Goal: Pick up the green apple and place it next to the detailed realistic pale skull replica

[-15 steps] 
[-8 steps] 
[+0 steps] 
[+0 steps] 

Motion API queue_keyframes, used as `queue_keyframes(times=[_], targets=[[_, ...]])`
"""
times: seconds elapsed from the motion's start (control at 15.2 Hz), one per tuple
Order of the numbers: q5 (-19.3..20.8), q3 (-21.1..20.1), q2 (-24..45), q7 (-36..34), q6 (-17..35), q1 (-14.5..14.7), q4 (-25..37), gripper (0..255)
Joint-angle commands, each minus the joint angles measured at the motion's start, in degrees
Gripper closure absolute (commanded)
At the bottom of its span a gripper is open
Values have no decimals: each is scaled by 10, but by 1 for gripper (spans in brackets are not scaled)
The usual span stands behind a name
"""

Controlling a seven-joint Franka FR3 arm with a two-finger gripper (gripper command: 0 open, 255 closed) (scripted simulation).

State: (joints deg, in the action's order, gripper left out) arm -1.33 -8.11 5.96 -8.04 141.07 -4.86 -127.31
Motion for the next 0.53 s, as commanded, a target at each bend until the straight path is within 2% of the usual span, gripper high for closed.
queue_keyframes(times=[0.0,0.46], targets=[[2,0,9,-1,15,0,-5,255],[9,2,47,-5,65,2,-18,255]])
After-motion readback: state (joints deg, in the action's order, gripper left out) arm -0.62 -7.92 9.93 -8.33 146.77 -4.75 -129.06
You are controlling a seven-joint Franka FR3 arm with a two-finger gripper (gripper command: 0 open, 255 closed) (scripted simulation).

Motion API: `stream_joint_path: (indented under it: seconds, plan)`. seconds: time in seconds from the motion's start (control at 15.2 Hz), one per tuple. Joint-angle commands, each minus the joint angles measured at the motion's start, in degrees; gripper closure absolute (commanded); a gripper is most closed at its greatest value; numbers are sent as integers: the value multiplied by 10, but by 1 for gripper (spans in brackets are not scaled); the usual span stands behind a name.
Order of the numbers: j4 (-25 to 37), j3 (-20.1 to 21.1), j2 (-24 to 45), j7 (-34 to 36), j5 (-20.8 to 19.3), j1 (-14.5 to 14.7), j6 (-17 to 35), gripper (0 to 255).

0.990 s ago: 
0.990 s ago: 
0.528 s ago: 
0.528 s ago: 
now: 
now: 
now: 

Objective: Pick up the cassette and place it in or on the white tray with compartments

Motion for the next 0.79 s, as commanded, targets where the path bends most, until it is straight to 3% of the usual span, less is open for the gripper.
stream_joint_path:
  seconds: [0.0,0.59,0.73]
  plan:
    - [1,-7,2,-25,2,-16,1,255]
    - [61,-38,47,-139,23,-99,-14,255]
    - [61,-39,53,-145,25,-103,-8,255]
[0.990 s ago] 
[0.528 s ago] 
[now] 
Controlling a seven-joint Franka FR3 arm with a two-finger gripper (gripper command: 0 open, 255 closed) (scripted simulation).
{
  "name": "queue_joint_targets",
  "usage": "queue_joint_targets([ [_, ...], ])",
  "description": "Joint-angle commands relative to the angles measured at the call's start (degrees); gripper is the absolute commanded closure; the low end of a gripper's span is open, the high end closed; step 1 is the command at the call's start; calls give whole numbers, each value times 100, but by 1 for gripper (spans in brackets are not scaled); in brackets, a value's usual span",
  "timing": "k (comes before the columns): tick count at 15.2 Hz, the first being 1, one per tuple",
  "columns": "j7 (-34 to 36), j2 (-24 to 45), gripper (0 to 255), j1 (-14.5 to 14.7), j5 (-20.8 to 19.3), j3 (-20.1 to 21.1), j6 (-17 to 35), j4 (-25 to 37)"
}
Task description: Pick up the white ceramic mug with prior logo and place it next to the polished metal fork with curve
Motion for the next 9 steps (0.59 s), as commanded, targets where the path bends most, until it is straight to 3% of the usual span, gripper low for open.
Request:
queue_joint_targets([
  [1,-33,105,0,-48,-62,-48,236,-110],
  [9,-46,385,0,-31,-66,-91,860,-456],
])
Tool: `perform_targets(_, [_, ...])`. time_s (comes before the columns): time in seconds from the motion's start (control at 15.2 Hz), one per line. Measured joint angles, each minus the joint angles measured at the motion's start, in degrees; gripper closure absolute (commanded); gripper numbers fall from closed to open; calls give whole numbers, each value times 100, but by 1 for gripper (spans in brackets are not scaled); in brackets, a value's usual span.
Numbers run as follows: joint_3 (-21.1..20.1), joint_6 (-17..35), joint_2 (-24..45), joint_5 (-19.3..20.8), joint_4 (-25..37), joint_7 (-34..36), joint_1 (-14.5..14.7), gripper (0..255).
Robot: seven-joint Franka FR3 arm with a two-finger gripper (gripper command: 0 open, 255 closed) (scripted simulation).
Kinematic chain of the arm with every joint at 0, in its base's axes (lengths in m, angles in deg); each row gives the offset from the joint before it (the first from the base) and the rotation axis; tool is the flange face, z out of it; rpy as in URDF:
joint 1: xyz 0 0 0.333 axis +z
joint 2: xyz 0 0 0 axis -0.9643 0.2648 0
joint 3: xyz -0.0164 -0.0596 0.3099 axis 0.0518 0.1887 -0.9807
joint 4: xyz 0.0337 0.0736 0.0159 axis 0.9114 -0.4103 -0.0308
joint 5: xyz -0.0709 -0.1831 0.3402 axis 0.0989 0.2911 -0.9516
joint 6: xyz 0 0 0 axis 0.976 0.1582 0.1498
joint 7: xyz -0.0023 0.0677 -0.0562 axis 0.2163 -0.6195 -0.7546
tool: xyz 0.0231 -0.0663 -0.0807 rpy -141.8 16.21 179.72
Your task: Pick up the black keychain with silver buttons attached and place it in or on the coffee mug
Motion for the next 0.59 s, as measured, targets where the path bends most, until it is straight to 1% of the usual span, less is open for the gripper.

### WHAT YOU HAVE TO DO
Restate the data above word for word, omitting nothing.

### TASK RESPONSE
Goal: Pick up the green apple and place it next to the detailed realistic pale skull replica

[-15 steps] 
[-8 steps] 
[+0 steps] 
[+0 steps] 

Motion API queue_keyframes, used as `queue_keyframes(times=[_], targets=[[_, ...]])`
"""
times: seconds elapsed from the motion's start (control at 15.2 Hz), one per tuple
Order of the numbers: q5 (-19.3..20.8), q3 (-21.1..20.1), q2 (-24..45), q7 (-36..34), q6 (-17..35), q1 (-14.5..14.7), q4 (-25..37), gripper (0..255)
Joint-angle commands, each minus the joint angles measured at the motion's start, in degrees
Gripper closure absolute (commanded)
At the bottom of its span a gripper is open
Values have no decimals: each is scaled by 10, but by 1 for gripper (spans in brackets are not scaled)
The usual span stands behind a name
"""

Controlling a seven-joint Franka FR3 arm with a two-finger gripper (gripper command: 0 open, 255 closed) (scripted simulation).

State: (joints deg, in the action's order, gripper left out) arm -1.33 -8.11 5.96 -8.04 141.07 -4.86 -127.31
Motion for the next 0.53 s, as commanded, a target at each bend until the straight path is within 2% of the usual span, gripper high for closed.
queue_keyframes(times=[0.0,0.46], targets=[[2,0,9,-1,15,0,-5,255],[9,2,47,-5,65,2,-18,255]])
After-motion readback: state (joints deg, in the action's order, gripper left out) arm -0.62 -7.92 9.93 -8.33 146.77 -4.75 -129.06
You are controlling a seven-joint Franka FR3 arm with a two-finger gripper (gripper command: 0 open, 255 closed) (scripted simulation).

Motion API: `stream_joint_path: (indented under it: seconds, plan)`. seconds: time in seconds from the motion's start (control at 15.2 Hz), one per tuple. Joint-angle commands, each minus the joint angles measured at the motion's start, in degrees; gripper closure absolute (commanded); a gripper is most closed at its greatest value; numbers are sent as integers: the value multiplied by 10, but by 1 for gripper (spans in brackets are not scaled); the usual span stands behind a name.
Order of the numbers: j4 (-25 to 37), j3 (-20.1 to 21.1), j2 (-24 to 45), j7 (-34 to 36), j5 (-20.8 to 19.3), j1 (-14.5 to 14.7), j6 (-17 to 35), gripper (0 to 255).

0.990 s ago: 
0.990 s ago: 
0.528 s ago: 
0.528 s ago: 
now: 
now: 
now: 

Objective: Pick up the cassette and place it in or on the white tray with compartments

Motion for the next 0.79 s, as commanded, targets where the path bends most, until it is straight to 3% of the usual span, less is open for the gripper.
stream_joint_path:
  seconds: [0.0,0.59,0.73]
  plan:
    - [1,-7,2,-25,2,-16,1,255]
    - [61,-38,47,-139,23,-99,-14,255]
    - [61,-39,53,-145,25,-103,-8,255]
[0.990 s ago] 
[0.528 s ago] 
[now] 
Controlling a seven-joint Franka FR3 arm with a two-finger gripper (gripper command: 0 open, 255 closed) (scripted simulation).
{
  "name": "queue_joint_targets",
  "usage": "queue_joint_targets([ [_, ...], ])",
  "description": "Joint-angle commands relative to the angles measured at the call's start (degrees); gripper is the absolute commanded closure; the low end of a gripper's span is open, the high end closed; step 1 is the command at the call's start; calls give whole numbers, each value times 100, but by 1 for gripper (spans in brackets are not scaled); in brackets, a value's usual span",
  "timing": "k (comes before the columns): tick count at 15.2 Hz, the first being 1, one per tuple",
  "columns": "j7 (-34 to 36), j2 (-24 to 45), gripper (0 to 255), j1 (-14.5 to 14.7), j5 (-20.8 to 19.3), j3 (-20.1 to 21.1), j6 (-17 to 35), j4 (-25 to 37)"
}
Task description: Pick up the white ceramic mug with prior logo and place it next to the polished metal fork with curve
Motion for the next 9 steps (0.59 s), as commanded, targets where the path bends most, until it is straight to 3% of the usual span, gripper low for open.
Request:
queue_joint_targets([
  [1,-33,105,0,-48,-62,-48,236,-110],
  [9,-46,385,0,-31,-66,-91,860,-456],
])
Tool: `perform_targets(_, [_, ...])`. time_s (comes before the columns): time in seconds from the motion's start (control at 15.2 Hz), one per line. Measured joint angles, each minus the joint angles measured at the motion's start, in degrees; gripper closure absolute (commanded); gripper numbers fall from closed to open; calls give whole numbers, each value times 100, but by 1 for gripper (spans in brackets are not scaled); in brackets, a value's usual span.
Numbers run as follows: joint_3 (-21.1..20.1), joint_6 (-17..35), joint_2 (-24..45), joint_5 (-19.3..20.8), joint_4 (-25..37), joint_7 (-34..36), joint_1 (-14.5..14.7), gripper (0..255).
Robot: seven-joint Franka FR3 arm with a two-finger gripper (gripper command: 0 open, 255 closed) (scripted simulation).
Kinematic chain of the arm with every joint at 0, in its base's axes (lengths in m, angles in deg); each row gives the offset from the joint before it (the first from the base) and the rotation axis; tool is the flange face, z out of it; rpy as in URDF:
joint 1: xyz 0 0 0.333 axis +z
joint 2: xyz 0 0 0 axis -0.9643 0.2648 0
joint 3: xyz -0.0164 -0.0596 0.3099 axis 0.0518 0.1887 -0.9807
joint 4: xyz 0.0337 0.0736 0.0159 axis 0.9114 -0.4103 -0.0308
joint 5: xyz -0.0709 -0.1831 0.3402 axis 0.0989 0.2911 -0.9516
joint 6: xyz 0 0 0 axis 0.976 0.1582 0.1498
joint 7: xyz -0.0023 0.0677 -0.0562 axis 0.2163 -0.6195 -0.7546
tool: xyz 0.0231 -0.0663 -0.0807 rpy -141.8 16.21 179.72
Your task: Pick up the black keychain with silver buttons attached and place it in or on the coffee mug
Motion for the next 0.59 s, as measured, targets where the path bends most, until it is straight to 1% of the usual span, less is open for the gripper.

The complete answer has now been given.